2. Traditionally ‘Rakhi’ was tied by a sister to a brother seeking protection and care. The brother promised protection and also as the “giver” bestowed gifts on her. In changed circumstances of our home where we attempt to raise both our daughter and son similarly we have changed the rules. They both tie ‘rakhis’ to each other and they both give and recieve gifts. I hope my daughter will grow up to be as able to look after her brother. And that they will both provide protection, love and care to each other.
3. This year we encouraged our children to fund their own gifts. M, our daughter has just turned eight and K our son is six. A good time we figured to teach the lesson of finance. The piggy bank was brought out and broken. Treasures divided equally so each child could buy the other a gift, with their own money. The kids were dazzled that all the coins they had carelessly fling into such a handsome sum and that it was theirs to spend. A better lesson in the habit of small saving could not be given.
We also let them decide what they would get for each other. They chose two toy shops they wished to go to, to pick their gifts. I ferried them around. And was pleasantly surprised with the remarkable thoughtfulness and restrain they displayed. For the first time, M didn’t head directly towards the dolls and k spent long enough time looking at novels! That his sister simply adores. I was proud at the maturity with which they conducted themselves. Carefully checking labels for prices, doing the maths. Trying to make up their minds what the other would enjoy more. When K came to me To ask for an extra thirty rupees so his sister could also have the skipping rope she wanted . I was only too ready to oblige my little ‘magi’.
4. In our home My sister in laws had started this lovely practice of making the dessert for ‘rakhi’ themselves. No Indian festival is complete without a sweet. We’ve decided to adopt this beautiful gesture. Today both K and M are cooking little surprises for each other. I hope to raise not only a daughter who can protect and provide but a son who can cook and feed.
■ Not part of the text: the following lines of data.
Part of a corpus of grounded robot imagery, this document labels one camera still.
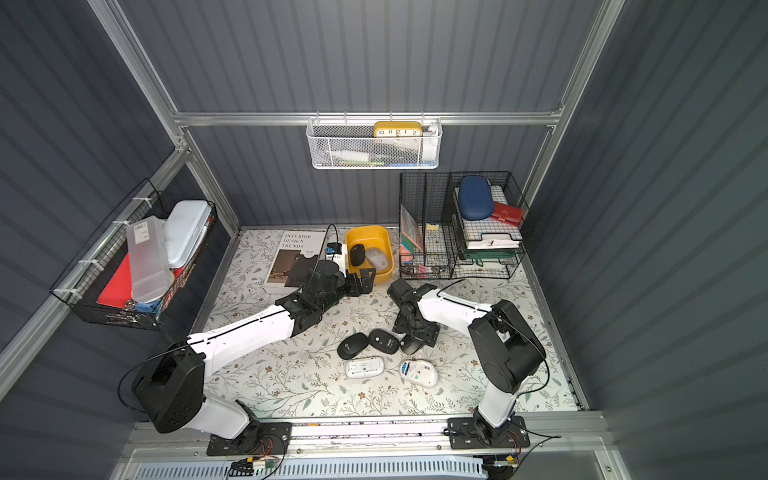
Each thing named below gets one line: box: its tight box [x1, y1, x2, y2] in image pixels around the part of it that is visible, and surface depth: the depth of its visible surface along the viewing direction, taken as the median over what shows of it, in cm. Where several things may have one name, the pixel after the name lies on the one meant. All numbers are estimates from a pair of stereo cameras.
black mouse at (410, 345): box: [399, 334, 423, 355], surface depth 90 cm
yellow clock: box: [374, 121, 423, 137], surface depth 90 cm
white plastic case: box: [164, 200, 212, 269], surface depth 76 cm
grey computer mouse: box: [365, 248, 388, 271], surface depth 110 cm
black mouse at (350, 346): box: [337, 332, 369, 360], surface depth 89 cm
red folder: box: [96, 253, 184, 308], surface depth 68 cm
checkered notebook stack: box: [454, 185, 523, 260], surface depth 95 cm
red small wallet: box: [490, 202, 523, 226], surface depth 95 cm
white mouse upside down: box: [345, 356, 385, 379], surface depth 84 cm
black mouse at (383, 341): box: [368, 329, 400, 354], surface depth 89 cm
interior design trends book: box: [264, 231, 326, 292], surface depth 110 cm
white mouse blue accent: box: [400, 359, 438, 388], surface depth 83 cm
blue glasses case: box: [458, 175, 495, 221], surface depth 100 cm
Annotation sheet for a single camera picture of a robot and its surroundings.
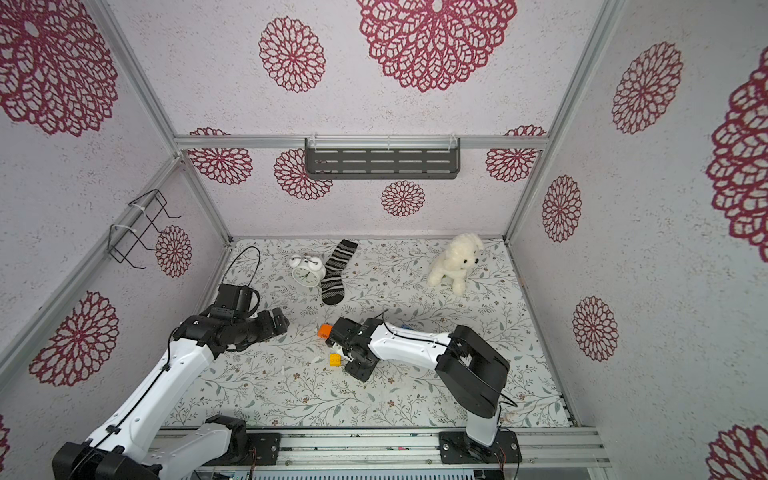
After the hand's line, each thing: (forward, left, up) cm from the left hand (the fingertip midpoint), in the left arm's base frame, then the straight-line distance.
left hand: (275, 329), depth 80 cm
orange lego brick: (+5, -11, -12) cm, 17 cm away
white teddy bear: (+24, -53, +3) cm, 58 cm away
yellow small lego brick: (-4, -15, -12) cm, 20 cm away
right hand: (-6, -22, -11) cm, 25 cm away
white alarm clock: (+24, -4, -6) cm, 25 cm away
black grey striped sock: (+24, -11, -14) cm, 30 cm away
Its easy to shun a festival for being steeped in chauvinism and smack of gender bias. But its infinitely more satisfying to adapt the festival to suit newer values , modern scenarios and create something awesome and new. So that while our children don’t miss out on all the fun of festivals they also don’t fall prey to old “messages” about gender rules and acceptable social roles
What is your favorite festival? Have you adapted any old customs to better suit your own modern views. What was your experience?
In case you are wondering why this post has got links to wikipedia pages on god, silken, chinese cartoon etc. ? I wish to clarify the links were unintended. I just don’t know how to deactivate them. Some silly wordpress issue that I cant seem to get my head around. Bear with me till I figure it out!